Hong Kong-based Insilico Medicine published research Monday showing that its deep learning system could identify potential treatments for fibrosis. That system, called generative tensorial reinforcement learning, or GENTRL for short, was able to find six promising treatments in just 21 days, one of which showed promising results in an experiment involving mice. The research has been published in Nature Biotechnology, and the code for the model has been made available on Github.
“We’ve got AI strategy combined with AI imagination,” says Insilico CEO Alex Zhavoronkov, who compares the operation of GENTRL to the AlphaGo machine learning system that Google’s Deepmind developed to challenge champion Go players.

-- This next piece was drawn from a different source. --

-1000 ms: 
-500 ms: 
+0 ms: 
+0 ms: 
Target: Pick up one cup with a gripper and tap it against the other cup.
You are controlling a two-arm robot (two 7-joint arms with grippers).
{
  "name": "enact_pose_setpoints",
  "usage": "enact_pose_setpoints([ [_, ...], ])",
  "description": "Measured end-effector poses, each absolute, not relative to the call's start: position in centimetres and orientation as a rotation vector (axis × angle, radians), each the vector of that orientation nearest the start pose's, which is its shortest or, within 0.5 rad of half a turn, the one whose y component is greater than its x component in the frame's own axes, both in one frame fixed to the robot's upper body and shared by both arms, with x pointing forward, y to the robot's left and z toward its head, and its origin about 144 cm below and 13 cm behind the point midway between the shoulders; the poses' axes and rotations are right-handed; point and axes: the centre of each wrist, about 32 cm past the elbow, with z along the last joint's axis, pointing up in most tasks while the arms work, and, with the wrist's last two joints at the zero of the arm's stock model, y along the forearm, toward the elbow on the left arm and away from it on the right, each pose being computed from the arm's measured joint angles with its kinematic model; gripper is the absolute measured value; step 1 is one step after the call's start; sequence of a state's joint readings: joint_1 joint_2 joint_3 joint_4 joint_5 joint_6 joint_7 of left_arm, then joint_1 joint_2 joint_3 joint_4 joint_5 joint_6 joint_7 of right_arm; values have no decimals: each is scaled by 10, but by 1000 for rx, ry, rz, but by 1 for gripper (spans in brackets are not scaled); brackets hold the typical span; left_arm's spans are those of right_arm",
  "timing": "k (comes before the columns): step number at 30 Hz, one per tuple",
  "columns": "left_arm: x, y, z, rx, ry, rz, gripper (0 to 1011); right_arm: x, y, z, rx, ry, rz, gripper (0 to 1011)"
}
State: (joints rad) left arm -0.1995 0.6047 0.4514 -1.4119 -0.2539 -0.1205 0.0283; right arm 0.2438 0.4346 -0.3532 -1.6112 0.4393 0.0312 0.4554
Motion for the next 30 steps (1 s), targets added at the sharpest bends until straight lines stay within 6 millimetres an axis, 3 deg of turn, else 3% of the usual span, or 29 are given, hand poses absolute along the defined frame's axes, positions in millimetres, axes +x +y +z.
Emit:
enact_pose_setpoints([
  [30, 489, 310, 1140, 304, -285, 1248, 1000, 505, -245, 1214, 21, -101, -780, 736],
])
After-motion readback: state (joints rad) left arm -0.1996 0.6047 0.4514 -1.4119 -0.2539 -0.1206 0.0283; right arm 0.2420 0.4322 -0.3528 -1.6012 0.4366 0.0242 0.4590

Zhavoronkov founded the company in 2014. His original background was in computer science, and he spent several years working at ATI until it was acquired by AMD in 2006. At that point, he shifted gears and decided to go into biotechnology research, with an interest in research into slowing down the aging process. He received his Masters from Johns Hopkins and then got a PhD from Moscow State University, where his studies focused on using machine learning to look at the physics of molecular interactions in biological systems. He then worked for a number of companies, but then returned to Baltimore to found Insilico.

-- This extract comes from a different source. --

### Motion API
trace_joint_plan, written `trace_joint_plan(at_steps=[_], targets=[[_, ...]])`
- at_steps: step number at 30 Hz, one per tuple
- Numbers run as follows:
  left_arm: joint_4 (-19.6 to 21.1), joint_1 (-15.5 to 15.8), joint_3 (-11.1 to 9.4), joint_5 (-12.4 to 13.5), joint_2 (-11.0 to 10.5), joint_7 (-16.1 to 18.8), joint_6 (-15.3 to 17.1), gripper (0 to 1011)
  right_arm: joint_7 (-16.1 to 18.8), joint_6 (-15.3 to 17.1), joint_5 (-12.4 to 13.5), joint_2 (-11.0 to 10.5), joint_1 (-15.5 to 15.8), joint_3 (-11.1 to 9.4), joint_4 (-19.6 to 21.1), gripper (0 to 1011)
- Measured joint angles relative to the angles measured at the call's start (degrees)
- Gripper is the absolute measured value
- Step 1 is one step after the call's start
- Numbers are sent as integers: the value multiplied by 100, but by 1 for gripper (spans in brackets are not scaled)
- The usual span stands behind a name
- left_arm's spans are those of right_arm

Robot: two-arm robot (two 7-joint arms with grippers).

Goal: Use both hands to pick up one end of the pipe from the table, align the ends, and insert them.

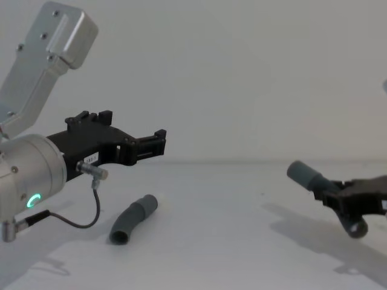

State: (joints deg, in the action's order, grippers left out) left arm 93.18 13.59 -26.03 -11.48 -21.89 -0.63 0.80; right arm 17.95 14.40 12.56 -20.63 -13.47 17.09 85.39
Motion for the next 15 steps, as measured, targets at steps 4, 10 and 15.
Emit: trace_joint_plan(at_steps=[4, 10, 15], targets=[[0, 0, 0, 0, -1, 0, 0, 1001, 221, -341, -34, -116, -66, 33, -31, 234], [0, 0, 0, 0, 0, 0, 0, 1001, 631, -888, -74, -346, -222, 106, -127, 234], [0, 0, 0, 0, 0, 0, 0, 1001, 1018, -1342, -96, -529, -378, 198, -258, 234]])
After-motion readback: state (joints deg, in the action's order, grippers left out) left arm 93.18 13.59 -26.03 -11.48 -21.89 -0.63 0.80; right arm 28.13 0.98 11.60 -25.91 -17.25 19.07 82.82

The company’s original philosophy was about using deep learning to train neural networks to go through large libraries of molecules to find drug targets. Shortly after founding the company, however, Zhavoronkov became fascinated with Ian Goodfellow’s work in machine learning, and decided to switch course.
“We thought, ‘Can we make machines imagine new molecules with particular properties instead of screening large vendor libraries?’” he says. Screening molecules, he says, is how they do it in the traditional drug discovery world, but he wanted to see if this type of machine learning could do things more quickly.
The initial research the company published based around this idea in 2016 helped bring in investment money in the competitive biotech and AI arenas. According to Pitchbook, it’s so far raised $24.3 million in investment dollars at a valuation of $56 million, from backers including A-Level Capital and Juvenescence. It also has multiple partners across the biotechnology field, including A2A Pharmaceuticals and TARA Biosystems.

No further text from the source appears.